How To Back Up Offsite for Free with rsync

Introduction

Updated 9/27/2007. Major changes to use OpenSSHD instead of freeSSHd.

Let’s face it, backing up data is boring. No one gets excited about it, and so I’ll bet there many of you who still, in spite of your ever-increasing personal digital data stores, don’t have a robust solution in place. You see that external hard drive next to your PC with all your backups on it? That doesn’t count if it’s not offsite. Ask yourself this: If your house burned down tomorrow, how much data would you lose? I’ll bet there aren’t many of you who could say “nothing”.

So what are your choices for that offsite backup? Well, you could let Google look after your data. However, I find their costs a little steep. There are plenty of other online data storage providers too, but they all cost money. You could copy it all on to a USB hard drive and leave it at your parents’ or a friend’s house. But what about the photos from your holiday last month? When will they get copied onto it? And that album you bought on iTunes awhile ago? You can’t quite remember if you bought that before or after your last backup, can you?

So you need a backup solution. At least for me, here are the requirements:

It has to be free.
It has to be easy as pushing a button.
It has to be offsite from your primary data storage.
It has to be secure.
It must be able to run on any PC without admin rights.

This How To will describe my solution for automatically backing up critical files offsite without using an online service. I use this solution to back up my home Linux box to the Windows machine I use at work all day. I have plenty of free space on my PC at work and no one minds if I use a little of my hard disk and bandwidth to back up some personal files.

Your company, however, may have different ideas, and you should check your workplace’s computing policies before using company resources. But my technique can be used with any remote PC. For example, you could come to an agreement with a friend to back each other’s files up. And my method works for either "push" or "pull" backups.

This article is going to assume that you have two Windows machines and you want to back one of them to the other over
the Internet. We will call the machine that is being backed up ‘server’ and the other ‘client’. It is also assumed that the reader is familiar with the free SSH client PuTTY, and that the account you log in to Windows with has a password attached.

I’ll also use the word ‘User’ to describe the user you will be, erm, using. Sometimes you will see ‘Kevin’ instead and these are interchangeable. You shouldn’t use Kevin as that’s my name and not yours. Unless your name is Kevin too, then you should just go ahead and use it. Confused? Good….. let’s start.

Installing SSH & rsync on the Server

rsync is a brilliant little program that is fairly common in Linux. It is basically used to synchronize two folders or file systems and consists of a daemon/service running on the server machine and a small application running on the client machine.

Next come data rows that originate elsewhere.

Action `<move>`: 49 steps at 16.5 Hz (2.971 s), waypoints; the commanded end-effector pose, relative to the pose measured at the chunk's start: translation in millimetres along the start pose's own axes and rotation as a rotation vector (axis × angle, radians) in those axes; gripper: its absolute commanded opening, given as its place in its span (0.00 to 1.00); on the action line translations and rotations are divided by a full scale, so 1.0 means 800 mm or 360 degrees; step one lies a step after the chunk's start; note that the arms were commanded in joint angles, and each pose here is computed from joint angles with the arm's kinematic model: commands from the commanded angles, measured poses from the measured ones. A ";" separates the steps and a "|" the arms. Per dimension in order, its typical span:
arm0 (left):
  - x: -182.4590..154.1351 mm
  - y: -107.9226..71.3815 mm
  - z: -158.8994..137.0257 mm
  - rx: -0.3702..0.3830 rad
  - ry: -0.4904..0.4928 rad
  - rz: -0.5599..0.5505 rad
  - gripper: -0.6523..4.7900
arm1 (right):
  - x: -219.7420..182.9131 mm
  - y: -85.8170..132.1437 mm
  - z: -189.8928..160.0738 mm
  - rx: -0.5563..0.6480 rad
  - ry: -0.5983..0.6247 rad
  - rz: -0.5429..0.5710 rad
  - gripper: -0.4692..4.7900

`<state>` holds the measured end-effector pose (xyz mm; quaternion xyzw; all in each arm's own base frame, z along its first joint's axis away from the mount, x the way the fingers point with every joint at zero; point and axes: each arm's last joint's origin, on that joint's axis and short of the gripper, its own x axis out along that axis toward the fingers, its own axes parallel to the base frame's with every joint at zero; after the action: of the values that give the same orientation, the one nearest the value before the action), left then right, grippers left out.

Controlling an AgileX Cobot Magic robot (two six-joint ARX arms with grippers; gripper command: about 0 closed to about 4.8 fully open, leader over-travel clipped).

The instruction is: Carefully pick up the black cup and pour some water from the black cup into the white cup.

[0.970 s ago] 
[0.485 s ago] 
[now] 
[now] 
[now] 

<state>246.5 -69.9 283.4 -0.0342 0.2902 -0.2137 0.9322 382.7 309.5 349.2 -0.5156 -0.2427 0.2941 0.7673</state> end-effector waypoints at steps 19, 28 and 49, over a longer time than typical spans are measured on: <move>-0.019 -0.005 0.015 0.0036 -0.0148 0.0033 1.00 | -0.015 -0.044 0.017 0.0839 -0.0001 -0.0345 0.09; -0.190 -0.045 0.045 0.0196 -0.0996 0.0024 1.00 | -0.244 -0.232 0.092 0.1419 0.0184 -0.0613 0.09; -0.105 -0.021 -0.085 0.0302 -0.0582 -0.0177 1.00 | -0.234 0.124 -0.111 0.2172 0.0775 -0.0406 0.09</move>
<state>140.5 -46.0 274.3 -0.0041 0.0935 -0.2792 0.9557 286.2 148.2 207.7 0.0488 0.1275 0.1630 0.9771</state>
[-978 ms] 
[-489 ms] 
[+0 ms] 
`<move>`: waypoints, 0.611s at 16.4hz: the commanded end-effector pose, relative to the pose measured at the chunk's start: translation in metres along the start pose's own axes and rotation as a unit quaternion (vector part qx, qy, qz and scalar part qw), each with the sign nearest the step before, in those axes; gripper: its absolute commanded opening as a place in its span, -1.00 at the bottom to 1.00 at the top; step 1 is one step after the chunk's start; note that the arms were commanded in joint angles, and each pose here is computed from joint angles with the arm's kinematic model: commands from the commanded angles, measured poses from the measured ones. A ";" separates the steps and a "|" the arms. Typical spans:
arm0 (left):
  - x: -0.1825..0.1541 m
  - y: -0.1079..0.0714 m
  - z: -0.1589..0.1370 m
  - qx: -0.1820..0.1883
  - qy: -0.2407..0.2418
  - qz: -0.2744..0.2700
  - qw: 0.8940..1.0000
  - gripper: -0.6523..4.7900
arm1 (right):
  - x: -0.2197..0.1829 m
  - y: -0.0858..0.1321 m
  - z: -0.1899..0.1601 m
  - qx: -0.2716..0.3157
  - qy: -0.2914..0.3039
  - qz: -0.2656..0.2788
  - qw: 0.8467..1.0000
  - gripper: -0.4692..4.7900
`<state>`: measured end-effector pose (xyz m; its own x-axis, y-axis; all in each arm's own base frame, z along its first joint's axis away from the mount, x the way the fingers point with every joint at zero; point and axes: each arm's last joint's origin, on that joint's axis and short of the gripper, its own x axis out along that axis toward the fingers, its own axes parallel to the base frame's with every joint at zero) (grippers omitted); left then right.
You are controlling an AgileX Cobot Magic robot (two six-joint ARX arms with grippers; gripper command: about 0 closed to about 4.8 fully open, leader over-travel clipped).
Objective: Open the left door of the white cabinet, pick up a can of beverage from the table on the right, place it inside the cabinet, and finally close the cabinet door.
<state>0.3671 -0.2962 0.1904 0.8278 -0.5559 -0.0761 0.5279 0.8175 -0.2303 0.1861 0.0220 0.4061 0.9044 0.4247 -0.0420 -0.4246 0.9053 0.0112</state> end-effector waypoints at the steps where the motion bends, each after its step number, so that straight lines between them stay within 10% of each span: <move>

The great thing about rsync is that it splits the file up into chunks and
then copies over only the chunks that have changed. So let’s say you changed the artist in the tag
of an MP3, it will copy only the chunk that contains the change over. This makes it fast, efficient and very suited to backing up over the Internet.

So the first thing we need to do is install SSH and rsync on your server machine
The best version of rsync for Windows is called
cwRsync. The server package can be downloaded from SourceForge
here. Install it normally and ensure that you check the option to install OpenSSH server.

You will need to do this as an administrator, since it will install two services—one for rsync and the other for OpenSSH.
These are not started by default, so go to Start->Run and type in services.msc to bring up the services screen (Figure 1). Locate the
services called Openssh SSHD and RsyncServer, start them and set the Startup Type for each one to be Automatic.

Figure 1: Service console showing OpenSSHD and rsync server

Next, we need to activate a user so that we can use it to log in. cwRsync should have installed a menu item in your Start Menu. Locate it and click on 05. Start a UNIX BASH Shell. Which will bring up a command line. Then type in activate-user.sh and you’ll see the following response:

$ activate-user.sh
?###############################
Activate a user for copssh
###############################
Do you want to activate a (l)ocal or a (d)omain user [l/d] ?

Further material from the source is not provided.